I like to see a happy crowd, I do. So you think of things. Well, they might expect to hear “Feel Like Making Love,” “Rock n Roll Fantasy,” “Shooting Star,” “Ready for Love,” the list goes on. I am working on a set list now that will amalgamate some of the songs I did with Bad Company. They merge very well actually.
New material – I hope so. We will see where we go with that. The guys are very in tune with what we were are doing, they play the things very close to how they were for the original; which is all for the good.
CrypticRock.com – Excellent. You have certainly kept your voice in great shape through the years, so it would be great hear new music from you.
Paul Rodgers – Yea, it would be great. I am ready for it too.
CrypticRock.com – Fantastic to hear. My last question for you is pertaining to movies. CrypticRock covers music and Horror/Sci-Fi films. If you are a fan of the genres, what are some of your all-time favorites?
Paul Rodgers – I like Anthony Hopkins, I must say. He is a deadly killer of an actor. His delivery is so good, he is very much like a singer in many ways. He delivers to the audience and you can almost feel a shiver down your spine. (Laughs) He can also play humor as well, can’t he?

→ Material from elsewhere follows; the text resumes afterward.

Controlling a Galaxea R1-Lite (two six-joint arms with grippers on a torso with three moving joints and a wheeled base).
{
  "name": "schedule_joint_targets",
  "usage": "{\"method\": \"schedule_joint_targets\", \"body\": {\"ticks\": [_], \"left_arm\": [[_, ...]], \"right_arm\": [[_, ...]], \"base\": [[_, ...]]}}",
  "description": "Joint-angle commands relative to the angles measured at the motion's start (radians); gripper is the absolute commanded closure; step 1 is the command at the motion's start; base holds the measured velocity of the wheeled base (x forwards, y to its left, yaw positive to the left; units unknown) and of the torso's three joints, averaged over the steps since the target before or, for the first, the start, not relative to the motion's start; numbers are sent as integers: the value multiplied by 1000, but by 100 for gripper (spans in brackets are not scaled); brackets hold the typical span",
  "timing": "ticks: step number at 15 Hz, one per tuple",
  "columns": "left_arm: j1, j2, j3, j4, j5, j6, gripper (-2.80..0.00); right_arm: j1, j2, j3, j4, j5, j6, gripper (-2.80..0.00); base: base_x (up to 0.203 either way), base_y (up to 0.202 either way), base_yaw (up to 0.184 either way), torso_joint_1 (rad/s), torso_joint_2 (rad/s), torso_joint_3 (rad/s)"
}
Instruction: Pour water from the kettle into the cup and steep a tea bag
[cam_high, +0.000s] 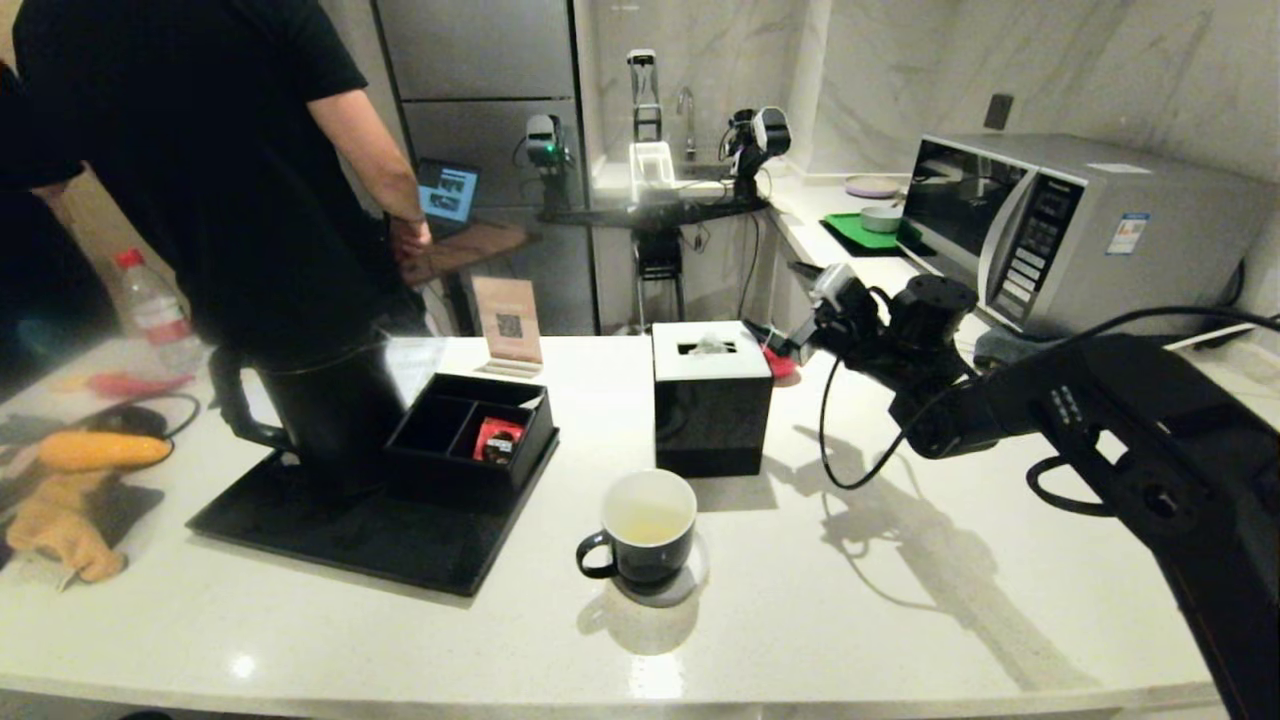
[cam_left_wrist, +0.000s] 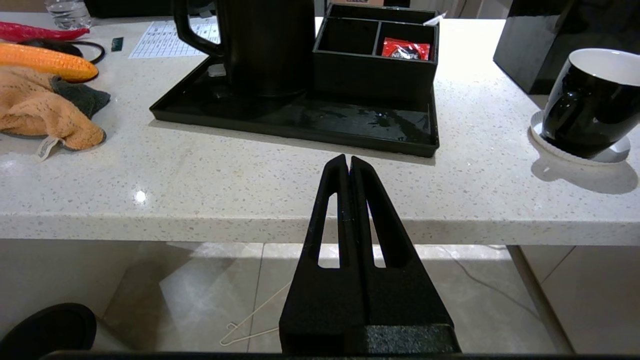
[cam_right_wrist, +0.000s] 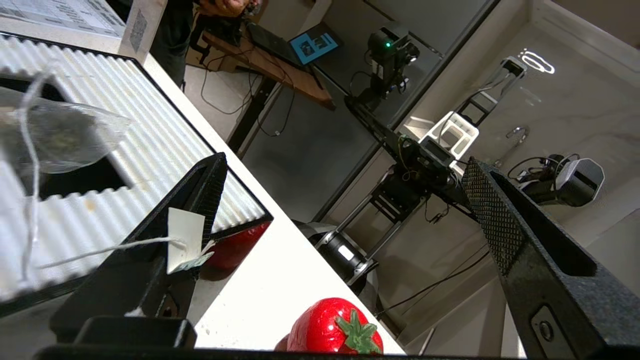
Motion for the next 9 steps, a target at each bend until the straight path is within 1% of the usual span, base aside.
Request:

CrypticRock.com – Yes, he is really a magnificent actor. His portrayal of Hannibal Lecter in The Silence of the Lambs (1991) was amazing. Any new films that are of interest to you?
Paul Rodgers – I saw a poster for the new Gotti film. John Travolta is portraying him and I saw the poster, and I thought it was a picture of John Gotti. I said, “Wow, that guy has killer eyes.” That is a movie I want to see. I think he may well have nailed the soullessness of a killer like that.
I like a good story. When I look a lot of the things that come out of Hollywood, it’s all about special effects. For me, it is, “Yeah, it’s clever, but where’s the story?” I want to be drawn in emotionally too, like I do with music; so that you go on a journey and you forget yourself. It’s not about, for me, being impressed by super technical effects. It’s about the story and how you can deliver that, that is what gets me.
It’s going back a bit, but I do think they pulled that off with E.T. the Extra-Terrestrial (1982), it was very moving. You actually identify with E.T.. It was hard not to shed a tear during the film. I know this is going back a million years, but it was moving. I think that’s the quality you want.